The function inputGATmerge() lists only numeric variables from the shapefile’s DBF for the ratio drop-downs. The ratio denominator (second list) lists only numeric variables without zero or missing values after removing exclusion criteria.

You will get an error message and a request to reselect criteria if:

you select the same variable for the numerator and denominator when selecting “area with most similar ratio of …”

For more information about the different merge options, including advanced options and how to trigger them, see Selecting the most eligible neighbor in the Technical Notes.

Step 7. Request population shapefile

This step requests the population shapefile from the user using a pop-up dialog. If you select an option other than “closest population-weighted centroid” in the previous dialog, this step is skipped.

Progress Bar: Identify Population Shapefile

How this step works

In this dialog, you can navigate to any shapefile on your computer or network.

Dialog: Identify Population Shapefile

To follow the steps as shown, navigate to the “extdata” folder in your installation of “gatpkg”, if it does not open automatically. Select the “hfblockgrp” shapefile.

Click “Open” to move to the next step or click “Cancel” to go back to the merge selection dialog.

If there are multiple numeric variables, you will get a dialog requesting that you select one. If there is only one suitable variable, you will get this message:

Dialog: Confirm Population Shapefile

Click “Yes” to continue or “No” to return to the previous step (selecting the merge method).

About this step

You can select the same file for both aggregating and population weighting. GAT treats them as two separate objects, so you will still have to identify the population variable for the new object.

The shapefiles’ areas do not need to line up (for example, census tracts within counties) because the population weighting intersects the population object with the aggregation object and assigns population to intersected areas based on the population proportion of each area that falls inside each area to aggregate.

If a population file does not cover the full extent of the areas to aggregate, geographic centroids will be used for areas that cannot be assigned population-weighted coentroids. You will not get a warning if this occurs, so please check your shapefiles before reading them into GAT.

Learn more about the example population shapefile, hfpop.

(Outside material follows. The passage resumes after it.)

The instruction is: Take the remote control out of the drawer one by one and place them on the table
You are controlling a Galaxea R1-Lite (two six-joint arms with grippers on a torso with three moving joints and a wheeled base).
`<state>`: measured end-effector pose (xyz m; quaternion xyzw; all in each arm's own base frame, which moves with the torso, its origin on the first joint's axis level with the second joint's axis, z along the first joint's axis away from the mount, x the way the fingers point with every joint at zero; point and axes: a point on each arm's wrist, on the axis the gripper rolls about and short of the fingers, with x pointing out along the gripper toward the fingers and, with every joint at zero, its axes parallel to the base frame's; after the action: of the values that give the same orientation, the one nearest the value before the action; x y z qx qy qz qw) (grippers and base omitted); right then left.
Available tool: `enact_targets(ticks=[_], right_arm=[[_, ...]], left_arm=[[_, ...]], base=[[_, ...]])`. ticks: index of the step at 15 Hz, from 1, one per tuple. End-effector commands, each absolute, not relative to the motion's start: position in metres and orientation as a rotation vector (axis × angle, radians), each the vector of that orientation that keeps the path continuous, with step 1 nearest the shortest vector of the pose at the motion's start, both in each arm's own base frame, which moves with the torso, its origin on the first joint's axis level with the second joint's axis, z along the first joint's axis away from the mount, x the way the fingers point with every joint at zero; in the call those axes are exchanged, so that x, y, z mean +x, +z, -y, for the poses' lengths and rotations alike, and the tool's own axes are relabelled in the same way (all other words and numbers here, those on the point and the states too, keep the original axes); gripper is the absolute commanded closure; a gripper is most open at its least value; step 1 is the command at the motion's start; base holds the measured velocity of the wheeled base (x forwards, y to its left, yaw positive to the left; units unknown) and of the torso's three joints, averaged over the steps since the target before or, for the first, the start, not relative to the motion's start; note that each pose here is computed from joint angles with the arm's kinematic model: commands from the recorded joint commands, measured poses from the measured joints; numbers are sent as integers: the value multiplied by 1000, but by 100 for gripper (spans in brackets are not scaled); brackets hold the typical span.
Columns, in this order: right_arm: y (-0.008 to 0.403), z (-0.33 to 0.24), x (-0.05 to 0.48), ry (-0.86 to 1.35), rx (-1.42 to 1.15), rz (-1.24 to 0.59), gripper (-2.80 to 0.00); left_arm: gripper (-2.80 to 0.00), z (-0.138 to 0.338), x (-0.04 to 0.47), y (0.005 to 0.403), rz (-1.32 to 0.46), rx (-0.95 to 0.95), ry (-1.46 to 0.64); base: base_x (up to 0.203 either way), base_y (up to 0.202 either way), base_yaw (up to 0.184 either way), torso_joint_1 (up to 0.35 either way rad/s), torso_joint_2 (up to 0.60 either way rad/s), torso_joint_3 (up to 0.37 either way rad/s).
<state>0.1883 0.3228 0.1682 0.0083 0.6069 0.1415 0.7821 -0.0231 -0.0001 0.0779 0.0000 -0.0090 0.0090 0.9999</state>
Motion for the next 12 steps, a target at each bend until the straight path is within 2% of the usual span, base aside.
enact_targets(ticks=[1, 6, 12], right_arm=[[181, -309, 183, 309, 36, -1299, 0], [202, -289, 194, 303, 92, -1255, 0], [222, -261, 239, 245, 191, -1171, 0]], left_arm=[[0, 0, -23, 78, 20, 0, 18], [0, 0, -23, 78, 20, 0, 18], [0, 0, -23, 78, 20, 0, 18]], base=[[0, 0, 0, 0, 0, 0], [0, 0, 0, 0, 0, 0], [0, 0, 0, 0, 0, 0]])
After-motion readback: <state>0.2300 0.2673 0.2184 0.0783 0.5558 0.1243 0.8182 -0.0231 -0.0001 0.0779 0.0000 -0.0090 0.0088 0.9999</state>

Step 8. Request rate calculation information

This step requests the rate calculation information from the user using a pop-up dialog.

Progress Bar: Identify Rate Settings

How this step works

In this dialog, select the numerator, denominator, and map color scheme from the drop-downs. Enter a rate name and multiplier value. If you check “Do NOT calculate a rate” at the top, all other options are ignored.

Dialog: Identify Rate Settings

To follow the steps as shown, select “TOTAL_POP” for the numerator, “AREALAND” for the denominator, and “Greens” for the map color scheme. Name your rate variable “pop_dens” (short for “population density”) and leave the multiplier as “10,000”.

Click Next > to move to the next step, < Back to move to the previous step (selecting merge settings), Cancel to end the program, or Help to get further guidance.

About this step

This step is optional. To skip rate calculation, check the box beside “Click here if you do NOT want to calculate a rate.”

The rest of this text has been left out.